Although most of the recommendations of the EBA contained in the Report are recommendations that “no change” be made to the current European regime for securitisation retention, due diligence and disclosure, there are a number of recommendations which, if implemented by European legislators, will be significant to the European CLO market.  These recommendations are:

  • keeping the indirect approach for risk retention and implementing a complementary direct approach - see recommendation 1 considered in “Rules to apply to originators too?” below;
  • narrowing the "originator" definition and defining it in further detail to reduce the potential misuse of the retention requirements "via legal definition loopholes" - seerecommendation 6 considered in “Originator structures” below; and
  • developing more alignment and consistency between risk retention regulatory frameworks and encouraging convergence between regimes - see recommendation 10 considered in “Convergence of the risk retention regulatory frameworks” below.

RULES TO APPLY TO ORIGINATORS TOO?

The Report draws a distinction between the approach adopted by the Capital Requirements Regulation of imposing risk retention rules on investors (which the Report calls the “indirect” approach) and the approach adopted in other jurisdictions, including the United States, of imposing risk retention rules on the originator of a securitisation (which the Report calls the “direct” approach).  The EBA discusses the merits of each approach, including that:

  • the "indirect" approach causes legal uncertainty for investors because it is difficult to ascertainwhether the original lender, originator or sponsor is complying with the risk retention rules on an ongoing basis; and
  • a "direct" approach would:
    • reduce this legal uncertainty of non-compliance (and associated compliance costs) which has the potential to encourage new investors to invest in securitisations;
    • provide for cross-border consistency; and
    • raise enforceability issues in respect of originators, original lenders and sponsors not covered by the rules or based outside the European Union.
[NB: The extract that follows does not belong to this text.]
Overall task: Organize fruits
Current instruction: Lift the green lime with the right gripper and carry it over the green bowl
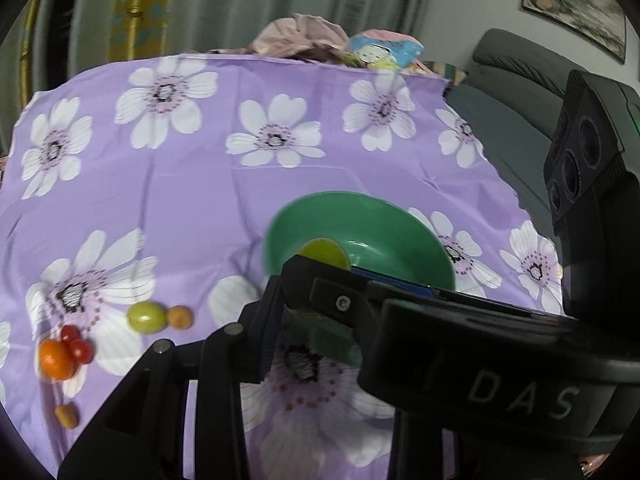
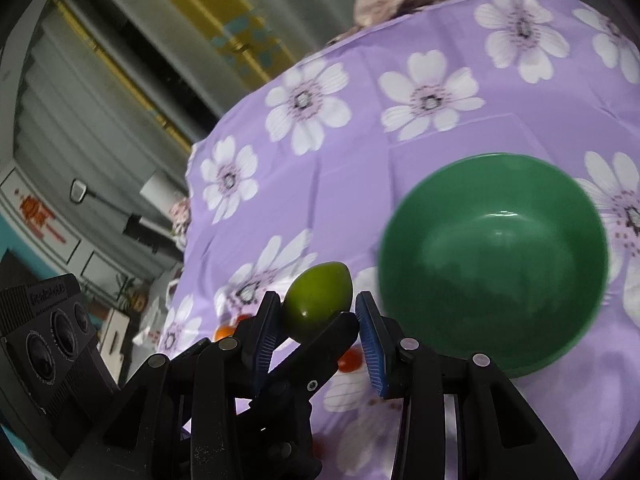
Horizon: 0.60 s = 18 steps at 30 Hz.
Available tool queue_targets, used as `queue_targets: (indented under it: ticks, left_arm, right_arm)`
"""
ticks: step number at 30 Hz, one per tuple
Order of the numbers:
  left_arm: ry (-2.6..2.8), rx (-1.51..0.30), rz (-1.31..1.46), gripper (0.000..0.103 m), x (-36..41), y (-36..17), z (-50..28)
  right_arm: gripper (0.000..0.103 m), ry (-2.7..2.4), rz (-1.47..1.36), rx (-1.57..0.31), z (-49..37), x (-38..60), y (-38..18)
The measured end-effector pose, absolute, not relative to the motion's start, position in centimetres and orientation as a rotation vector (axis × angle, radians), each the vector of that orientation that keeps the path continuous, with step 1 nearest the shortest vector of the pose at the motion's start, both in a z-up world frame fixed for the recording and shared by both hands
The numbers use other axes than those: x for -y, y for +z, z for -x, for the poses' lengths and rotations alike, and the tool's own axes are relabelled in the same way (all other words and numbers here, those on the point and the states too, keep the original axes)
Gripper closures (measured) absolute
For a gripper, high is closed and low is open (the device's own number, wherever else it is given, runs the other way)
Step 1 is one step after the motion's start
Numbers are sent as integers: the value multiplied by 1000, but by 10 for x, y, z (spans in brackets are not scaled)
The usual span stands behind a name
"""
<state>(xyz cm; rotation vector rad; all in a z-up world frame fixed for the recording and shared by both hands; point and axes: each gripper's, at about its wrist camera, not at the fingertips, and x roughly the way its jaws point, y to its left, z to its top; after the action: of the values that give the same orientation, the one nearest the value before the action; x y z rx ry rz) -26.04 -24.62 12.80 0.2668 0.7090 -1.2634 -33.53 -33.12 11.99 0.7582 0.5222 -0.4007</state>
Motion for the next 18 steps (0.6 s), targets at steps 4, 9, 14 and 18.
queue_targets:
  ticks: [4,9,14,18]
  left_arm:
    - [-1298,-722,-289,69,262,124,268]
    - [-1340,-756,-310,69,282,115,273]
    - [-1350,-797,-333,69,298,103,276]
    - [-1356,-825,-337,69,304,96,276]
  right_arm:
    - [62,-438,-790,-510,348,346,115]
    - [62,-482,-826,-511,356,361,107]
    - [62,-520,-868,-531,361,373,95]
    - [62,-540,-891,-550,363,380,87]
Having discussed these issues, the EBA concludes[4] by recommending that the current “indirect” approach be retained and a “complimentary direct approach” be implemented.  The Report goes into no detail by what is meant by “complimentary”, although it seems to recommend that, in addition to the current regime of requiring investors to ensure that the risk retention rules are satisfied, there should be a requirement on originators to ensure compliance. 

ORIGINATOR STRUCTURES

Article 405 of the Capital Requirements Regulation requires one of the “originator”, “sponsor” or “original lender” to retain the material net economic interest.  “Originator” is defined[5] to include “an entity that purchases a third party’s exposures for its own account and then securitises them”.  Accordingly, CLO transactions have been structured on the basis that an entity acquires loans in the secondary market, holds those loans for a period of time and subsequently sells those loans to the CLO vehicle.  Such an entity would technically fall within the definition of “originator” and would be eligible to retain the material net economic interest for the purposes of Article 405.  In structuring such transactions, concerns have been raised over a number of issues including:

  • what is required for an originator to have been said to have purchased a third party’s exposure “for its own account”; and
  • the economic substance the “originator” entity is required to have[6]

In the Report, the EBA notes that some transactions have been structured so as to meet the legal requirements of the Capital Requirements Regulation but actually do not always meet the “spirit” of the regulation.  In particular, the EBA considers that the following structures would not meet the “spirit” of the regulation:

  • an "originator SSPE" funded by third-party equity investors that meets the legal definition by acquiring a third party's exposures and securitising these exposures within one
    day;
  • an "originator SSPE" that has asymmetric exposure to a securitisation and benefits from any "upside" but not "downside" of the retained interest.

The EBA concludes[7] by recommending that the definition of “originator” in the Capital Requirements Regulation be reassessed and narrowed further to ensure that industry participants do not abuse the rules and to ensure that the entity claiming to be the “originator” is of real substance and holds actual economic capital on its assets for a minimum period of time.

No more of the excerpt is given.